• [What this task involves]:
Say how many lines of the listing below contain "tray", giving the number and nothing else.

• [Source data]:

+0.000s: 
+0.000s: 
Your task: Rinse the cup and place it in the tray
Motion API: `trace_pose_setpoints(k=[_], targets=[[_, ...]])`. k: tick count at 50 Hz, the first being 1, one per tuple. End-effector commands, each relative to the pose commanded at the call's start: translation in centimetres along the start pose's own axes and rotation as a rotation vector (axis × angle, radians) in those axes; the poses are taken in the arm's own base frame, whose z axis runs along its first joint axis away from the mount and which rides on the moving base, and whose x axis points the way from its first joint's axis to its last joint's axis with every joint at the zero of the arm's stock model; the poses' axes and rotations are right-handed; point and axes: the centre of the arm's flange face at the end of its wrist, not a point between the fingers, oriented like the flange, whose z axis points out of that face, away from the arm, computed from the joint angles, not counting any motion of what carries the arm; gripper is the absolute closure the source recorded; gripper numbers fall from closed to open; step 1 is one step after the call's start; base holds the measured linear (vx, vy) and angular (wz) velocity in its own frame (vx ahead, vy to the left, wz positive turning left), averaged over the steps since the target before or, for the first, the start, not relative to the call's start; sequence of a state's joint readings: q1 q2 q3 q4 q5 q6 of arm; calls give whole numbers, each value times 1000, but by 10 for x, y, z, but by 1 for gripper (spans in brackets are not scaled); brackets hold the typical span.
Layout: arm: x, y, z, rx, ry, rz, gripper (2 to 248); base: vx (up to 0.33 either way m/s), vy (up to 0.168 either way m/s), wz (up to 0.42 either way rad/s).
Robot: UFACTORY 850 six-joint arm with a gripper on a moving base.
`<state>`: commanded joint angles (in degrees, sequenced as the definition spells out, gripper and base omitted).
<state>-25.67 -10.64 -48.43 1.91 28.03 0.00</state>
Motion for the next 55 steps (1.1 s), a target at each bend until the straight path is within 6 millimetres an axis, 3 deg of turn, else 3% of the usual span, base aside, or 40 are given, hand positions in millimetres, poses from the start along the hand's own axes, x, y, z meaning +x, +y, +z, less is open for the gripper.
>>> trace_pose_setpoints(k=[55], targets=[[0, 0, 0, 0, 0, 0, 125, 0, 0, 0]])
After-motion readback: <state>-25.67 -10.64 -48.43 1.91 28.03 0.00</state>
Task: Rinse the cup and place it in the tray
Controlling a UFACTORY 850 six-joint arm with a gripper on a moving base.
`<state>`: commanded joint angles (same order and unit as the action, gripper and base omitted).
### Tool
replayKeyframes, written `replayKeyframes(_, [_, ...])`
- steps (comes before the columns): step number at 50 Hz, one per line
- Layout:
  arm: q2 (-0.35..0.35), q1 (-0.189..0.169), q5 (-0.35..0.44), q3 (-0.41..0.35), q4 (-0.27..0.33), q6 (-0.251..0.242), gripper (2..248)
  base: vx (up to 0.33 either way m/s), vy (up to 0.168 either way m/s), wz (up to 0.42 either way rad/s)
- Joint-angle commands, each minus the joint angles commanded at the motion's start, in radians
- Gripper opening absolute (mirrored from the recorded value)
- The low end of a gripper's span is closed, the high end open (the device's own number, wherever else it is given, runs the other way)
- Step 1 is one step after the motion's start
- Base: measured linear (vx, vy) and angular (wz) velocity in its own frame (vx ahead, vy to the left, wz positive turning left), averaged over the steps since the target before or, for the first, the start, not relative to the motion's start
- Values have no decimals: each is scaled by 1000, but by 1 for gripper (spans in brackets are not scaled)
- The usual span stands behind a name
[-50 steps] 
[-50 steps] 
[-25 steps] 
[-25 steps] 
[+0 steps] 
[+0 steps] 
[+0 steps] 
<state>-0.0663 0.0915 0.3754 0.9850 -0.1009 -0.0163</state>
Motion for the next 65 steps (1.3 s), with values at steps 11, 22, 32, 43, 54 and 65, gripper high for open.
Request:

• [Answer to the exercise]:
2